*Collected data*:
Segment Open
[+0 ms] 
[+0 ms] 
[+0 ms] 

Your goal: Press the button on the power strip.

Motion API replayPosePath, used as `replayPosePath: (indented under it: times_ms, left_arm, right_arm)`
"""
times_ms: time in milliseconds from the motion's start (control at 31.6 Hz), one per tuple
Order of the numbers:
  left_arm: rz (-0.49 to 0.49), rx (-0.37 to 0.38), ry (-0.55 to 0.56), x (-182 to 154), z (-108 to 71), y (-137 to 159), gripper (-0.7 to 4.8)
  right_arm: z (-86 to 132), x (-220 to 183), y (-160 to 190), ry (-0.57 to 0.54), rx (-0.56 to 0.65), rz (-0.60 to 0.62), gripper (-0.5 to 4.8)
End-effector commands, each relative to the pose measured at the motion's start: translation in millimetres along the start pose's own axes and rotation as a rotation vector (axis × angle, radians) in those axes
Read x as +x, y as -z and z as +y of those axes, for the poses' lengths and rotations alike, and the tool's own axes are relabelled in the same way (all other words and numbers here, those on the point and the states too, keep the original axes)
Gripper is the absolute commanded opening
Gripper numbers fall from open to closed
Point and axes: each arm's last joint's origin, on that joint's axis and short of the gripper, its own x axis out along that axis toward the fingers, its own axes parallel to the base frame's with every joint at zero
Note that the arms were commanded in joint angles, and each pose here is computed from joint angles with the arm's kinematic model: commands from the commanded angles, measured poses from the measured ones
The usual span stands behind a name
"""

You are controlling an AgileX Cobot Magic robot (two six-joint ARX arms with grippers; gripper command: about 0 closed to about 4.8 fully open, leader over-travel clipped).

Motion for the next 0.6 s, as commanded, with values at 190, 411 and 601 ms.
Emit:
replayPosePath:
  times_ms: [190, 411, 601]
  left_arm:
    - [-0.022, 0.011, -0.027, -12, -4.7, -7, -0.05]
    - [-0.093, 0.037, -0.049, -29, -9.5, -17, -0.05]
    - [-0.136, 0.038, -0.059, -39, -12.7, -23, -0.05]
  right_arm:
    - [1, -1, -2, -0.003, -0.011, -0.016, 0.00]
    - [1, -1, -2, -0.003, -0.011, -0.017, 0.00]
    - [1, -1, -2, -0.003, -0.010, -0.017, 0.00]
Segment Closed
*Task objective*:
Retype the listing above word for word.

*Result for this exercise*:
[+0 ms] 
[+0 ms] 
[+0 ms] 

Your goal: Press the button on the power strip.

Motion API replayPosePath, used as `replayPosePath: (indented under it: times_ms, left_arm, right_arm)`
"""
times_ms: time in milliseconds from the motion's start (control at 31.6 Hz), one per tuple
Order of the numbers:
  left_arm: rz (-0.49 to 0.49), rx (-0.37 to 0.38), ry (-0.55 to 0.56), x (-182 to 154), z (-108 to 71), y (-137 to 159), gripper (-0.7 to 4.8)
  right_arm: z (-86 to 132), x (-220 to 183), y (-160 to 190), ry (-0.57 to 0.54), rx (-0.56 to 0.65), rz (-0.60 to 0.62), gripper (-0.5 to 4.8)
End-effector commands, each relative to the pose measured at the motion's start: translation in millimetres along the start pose's own axes and rotation as a rotation vector (axis × angle, radians) in those axes
Read x as +x, y as -z and z as +y of those axes, for the poses' lengths and rotations alike, and the tool's own axes are relabelled in the same way (all other words and numbers here, those on the point and the states too, keep the original axes)
Gripper is the absolute commanded opening
Gripper numbers fall from open to closed
Point and axes: each arm's last joint's origin, on that joint's axis and short of the gripper, its own x axis out along that axis toward the fingers, its own axes parallel to the base frame's with every joint at zero
Note that the arms were commanded in joint angles, and each pose here is computed from joint angles with the arm's kinematic model: commands from the commanded angles, measured poses from the measured ones
The usual span stands behind a name
"""

You are controlling an AgileX Cobot Magic robot (two six-joint ARX arms with grippers; gripper command: about 0 closed to about 4.8 fully open, leader over-travel clipped).

Motion for the next 0.6 s, as commanded, with values at 190, 411 and 601 ms.
Emit:
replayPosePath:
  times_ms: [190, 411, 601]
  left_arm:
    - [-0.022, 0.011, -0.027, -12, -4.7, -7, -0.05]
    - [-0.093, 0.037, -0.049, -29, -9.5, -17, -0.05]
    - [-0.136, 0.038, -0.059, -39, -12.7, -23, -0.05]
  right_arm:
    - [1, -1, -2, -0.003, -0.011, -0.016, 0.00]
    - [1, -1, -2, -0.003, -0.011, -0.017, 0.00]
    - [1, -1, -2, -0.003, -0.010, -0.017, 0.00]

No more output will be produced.